I think I’ll have a far more accurate production timeline once I better assess the availability of completed assets and resources (and permission/conditions for their use) for both the virtual space and its audience. Needless to say, things will go faster if I can use an existing theater model and pre-rigged bodies, for example. This may have to be the case, as animating, programming the audience behaviors and spatial audio (cheers, whoops, applause) seems a little daunting in their own right.

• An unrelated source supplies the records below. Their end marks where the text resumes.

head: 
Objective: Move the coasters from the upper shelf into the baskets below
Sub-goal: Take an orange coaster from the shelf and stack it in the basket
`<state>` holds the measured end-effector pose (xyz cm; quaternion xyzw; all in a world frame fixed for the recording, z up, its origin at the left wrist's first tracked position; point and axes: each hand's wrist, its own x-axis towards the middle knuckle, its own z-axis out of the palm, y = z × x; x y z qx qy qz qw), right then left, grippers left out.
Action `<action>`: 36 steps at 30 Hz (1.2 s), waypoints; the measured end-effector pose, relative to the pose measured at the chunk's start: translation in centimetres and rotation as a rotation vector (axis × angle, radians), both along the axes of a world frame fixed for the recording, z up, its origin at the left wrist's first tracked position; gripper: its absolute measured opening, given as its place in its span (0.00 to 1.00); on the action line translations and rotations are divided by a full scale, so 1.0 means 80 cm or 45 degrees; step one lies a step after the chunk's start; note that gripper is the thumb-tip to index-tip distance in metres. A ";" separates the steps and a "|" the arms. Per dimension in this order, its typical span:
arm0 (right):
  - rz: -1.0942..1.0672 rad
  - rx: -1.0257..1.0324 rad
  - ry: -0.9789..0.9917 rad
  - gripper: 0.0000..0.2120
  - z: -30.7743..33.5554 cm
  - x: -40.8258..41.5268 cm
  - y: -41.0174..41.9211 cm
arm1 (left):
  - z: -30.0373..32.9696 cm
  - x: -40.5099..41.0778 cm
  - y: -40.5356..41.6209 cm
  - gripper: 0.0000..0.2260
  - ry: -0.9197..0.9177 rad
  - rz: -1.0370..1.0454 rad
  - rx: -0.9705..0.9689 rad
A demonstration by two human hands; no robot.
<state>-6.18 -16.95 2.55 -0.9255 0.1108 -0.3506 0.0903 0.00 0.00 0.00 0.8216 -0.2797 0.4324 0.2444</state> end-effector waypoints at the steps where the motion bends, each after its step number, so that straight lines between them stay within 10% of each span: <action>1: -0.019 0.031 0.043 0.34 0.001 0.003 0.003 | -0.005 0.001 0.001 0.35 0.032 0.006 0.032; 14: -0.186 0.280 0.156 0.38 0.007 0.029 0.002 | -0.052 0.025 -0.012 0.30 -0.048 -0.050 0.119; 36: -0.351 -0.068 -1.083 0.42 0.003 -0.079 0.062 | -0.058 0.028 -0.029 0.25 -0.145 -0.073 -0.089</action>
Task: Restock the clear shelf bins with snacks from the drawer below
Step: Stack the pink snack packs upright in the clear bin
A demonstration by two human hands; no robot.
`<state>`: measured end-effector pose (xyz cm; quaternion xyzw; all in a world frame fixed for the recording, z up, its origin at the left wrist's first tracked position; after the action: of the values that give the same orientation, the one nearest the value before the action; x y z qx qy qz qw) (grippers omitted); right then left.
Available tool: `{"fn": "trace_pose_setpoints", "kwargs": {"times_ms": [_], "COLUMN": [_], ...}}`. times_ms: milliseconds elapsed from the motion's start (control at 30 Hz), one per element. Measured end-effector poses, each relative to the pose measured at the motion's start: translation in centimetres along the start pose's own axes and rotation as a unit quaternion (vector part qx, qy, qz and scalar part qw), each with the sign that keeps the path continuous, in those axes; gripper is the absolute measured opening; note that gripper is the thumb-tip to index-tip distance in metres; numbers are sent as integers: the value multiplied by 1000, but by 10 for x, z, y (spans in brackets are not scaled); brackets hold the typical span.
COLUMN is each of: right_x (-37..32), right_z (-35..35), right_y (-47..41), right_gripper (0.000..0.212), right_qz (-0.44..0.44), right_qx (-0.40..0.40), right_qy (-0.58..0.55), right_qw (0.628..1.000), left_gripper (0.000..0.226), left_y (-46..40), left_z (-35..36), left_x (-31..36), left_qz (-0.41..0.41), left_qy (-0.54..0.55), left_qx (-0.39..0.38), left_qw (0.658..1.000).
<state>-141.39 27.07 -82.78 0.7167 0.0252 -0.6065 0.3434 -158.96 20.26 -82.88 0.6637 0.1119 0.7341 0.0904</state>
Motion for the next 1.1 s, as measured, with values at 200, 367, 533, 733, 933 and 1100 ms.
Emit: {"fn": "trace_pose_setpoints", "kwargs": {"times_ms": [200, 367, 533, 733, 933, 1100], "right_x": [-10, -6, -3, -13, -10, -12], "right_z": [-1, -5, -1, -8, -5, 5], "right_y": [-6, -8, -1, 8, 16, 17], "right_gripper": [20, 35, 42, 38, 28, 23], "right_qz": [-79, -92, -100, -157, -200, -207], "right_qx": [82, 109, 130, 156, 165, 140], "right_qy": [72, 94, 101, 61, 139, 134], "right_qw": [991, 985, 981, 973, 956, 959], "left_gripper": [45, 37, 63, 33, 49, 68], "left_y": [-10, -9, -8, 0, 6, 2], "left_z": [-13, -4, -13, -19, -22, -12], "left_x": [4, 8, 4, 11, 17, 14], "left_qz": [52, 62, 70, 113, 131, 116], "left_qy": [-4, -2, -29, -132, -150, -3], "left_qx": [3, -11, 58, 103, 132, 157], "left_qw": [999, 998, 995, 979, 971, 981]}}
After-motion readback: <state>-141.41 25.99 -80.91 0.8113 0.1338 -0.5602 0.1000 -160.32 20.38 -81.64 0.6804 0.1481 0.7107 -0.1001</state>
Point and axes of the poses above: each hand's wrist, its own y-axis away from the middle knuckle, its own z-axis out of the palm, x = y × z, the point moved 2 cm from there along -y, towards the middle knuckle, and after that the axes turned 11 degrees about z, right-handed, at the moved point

For my project, a more detailed breakdown would appear to be something like this:

March/April

  • Continued research, training on Unreal Engine
  • Asset acquisition/construction
  • Animation/AI behavior implementation

May

  • Incorporate audio
  • Design/develop parameter controls
    – Crowd size, excitement, behavior triggers, etc
  • Deployment for user testing
    – What platform? Web-based would be most accessible for testing, but ultimately ported to Oculus/Vive?

June

  • User Testing/Feedback
  • Adding insights/improvements
  • Documentation & presentation

This seems to be the most logical order to approach this. I could easily distribute my remaining time on the calendar evenly, but that’s not very realistic: some phases of development will clearly take longer than others, so some of this will overlap – and of course, that’s not even allowing for unexpected issues that will inevitably pop up. Hopefully I’ll have a grasp of the  viability given the allotted time once I gather the digital assets and start working with them, but there may be some precedents I can use as an indication of what to expect. If not, maybe I can scale down the scope to a smaller “audience” as proof of concept, and keep building on it from there.